When the state apiary inspector was here, I noted the two colonies I thought had gone queenless were looking a bit cramped. Checking on them again, it was clear the queen was doing her thing, as the frames in the brood box were full of bees, brood, pollen, and honey – in other words, a very healthy hive. There were also bees bearding on the landing board and front of the hive. In the heat of summer they will do this to relieve the heat within the hive. On milder days, it can be a sign there simply is no room left for expansion. Given that it was also time to check the gear to determine what supplies needed to be ordered, I decided to go ahead and expand both the one looking overcrowded and the one next to it, that was also going strong.

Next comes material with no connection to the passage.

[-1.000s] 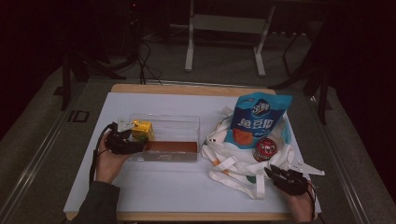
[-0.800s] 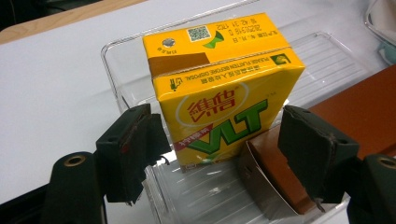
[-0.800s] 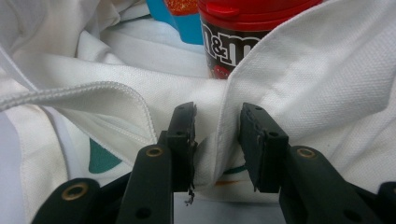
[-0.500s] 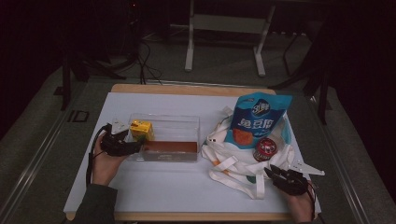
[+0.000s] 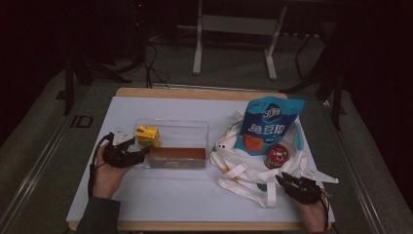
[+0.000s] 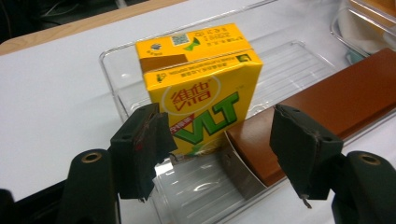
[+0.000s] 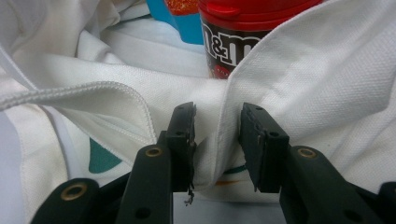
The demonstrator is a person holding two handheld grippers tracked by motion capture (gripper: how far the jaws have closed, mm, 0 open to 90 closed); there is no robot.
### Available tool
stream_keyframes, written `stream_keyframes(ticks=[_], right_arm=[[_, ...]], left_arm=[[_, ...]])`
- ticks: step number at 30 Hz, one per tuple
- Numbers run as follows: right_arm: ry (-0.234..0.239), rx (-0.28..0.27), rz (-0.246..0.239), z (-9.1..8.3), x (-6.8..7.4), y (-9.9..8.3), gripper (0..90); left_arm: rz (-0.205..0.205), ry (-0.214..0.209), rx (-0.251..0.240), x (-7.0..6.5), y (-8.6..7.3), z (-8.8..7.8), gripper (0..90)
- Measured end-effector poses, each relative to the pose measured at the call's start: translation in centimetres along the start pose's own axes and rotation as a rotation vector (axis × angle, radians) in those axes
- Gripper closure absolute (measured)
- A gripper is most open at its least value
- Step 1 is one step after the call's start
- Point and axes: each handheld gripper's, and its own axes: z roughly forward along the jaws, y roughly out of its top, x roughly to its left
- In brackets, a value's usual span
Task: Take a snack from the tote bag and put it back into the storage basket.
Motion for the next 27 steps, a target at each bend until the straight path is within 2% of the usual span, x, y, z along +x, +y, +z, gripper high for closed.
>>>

Storing hive bodies, supers, and frames is a necessity. Storing them properly is an even bigger necessity, to ensure critters don’t move in to them and take over, and the ensure wax moths don’t take up residence and destroy the woodenware and any comb that might be on any frames.
That’s done by stacking them soundly with no entrances available, and using paradichlorobenzene in the stack. What’s that, you say? It’s a kin to traditional mothballs, and smells like them. But regular mothballs you use in your closet are napthalene, and bee folks say use paradichlorobenzenne instead – so that’s what we do. I had put down a couple of sheets of newspaper, sprinkled the crystals on, then stacked the hive bodies on top of them, closed off with an overturned top cover. That would take care of any wax moths, keep rats/mice from getting in, and also keep Florida wood roaches out. It worked out fairly well, although next time I suspect using a bit more of the crystallized stuff would be better, as it kind of just melts away as time goes by.
It worked out pretty well, as you can see from the dead moth on top of that frame (and the poop, but no larvae present). There were some frames I pulled out that had dark comb, as it had been used for brood once and then packed with pollen as the brood hatched. A couple of those had the remnants of wax moth damage, as wax moths lay in dark comb. Those went into a box set out near the shed where I was working. The bees immediately found it and notified a couple thousand of their closest friends to come help gather it and clean.
There was a bit of fighting going on between bees from different hives as they went about gathering from the frames, but in general, they were well behaved, and completely unconcerned with me – a good thing, as I was not wearing any protective gear.
Eventually, all the gear had been unstacked, examined, cleaned when necessary, or given over to the bees to clear. That left me with an inventory list of what was available, about to be put into use for the two lively colonies, and what needed to be discarded.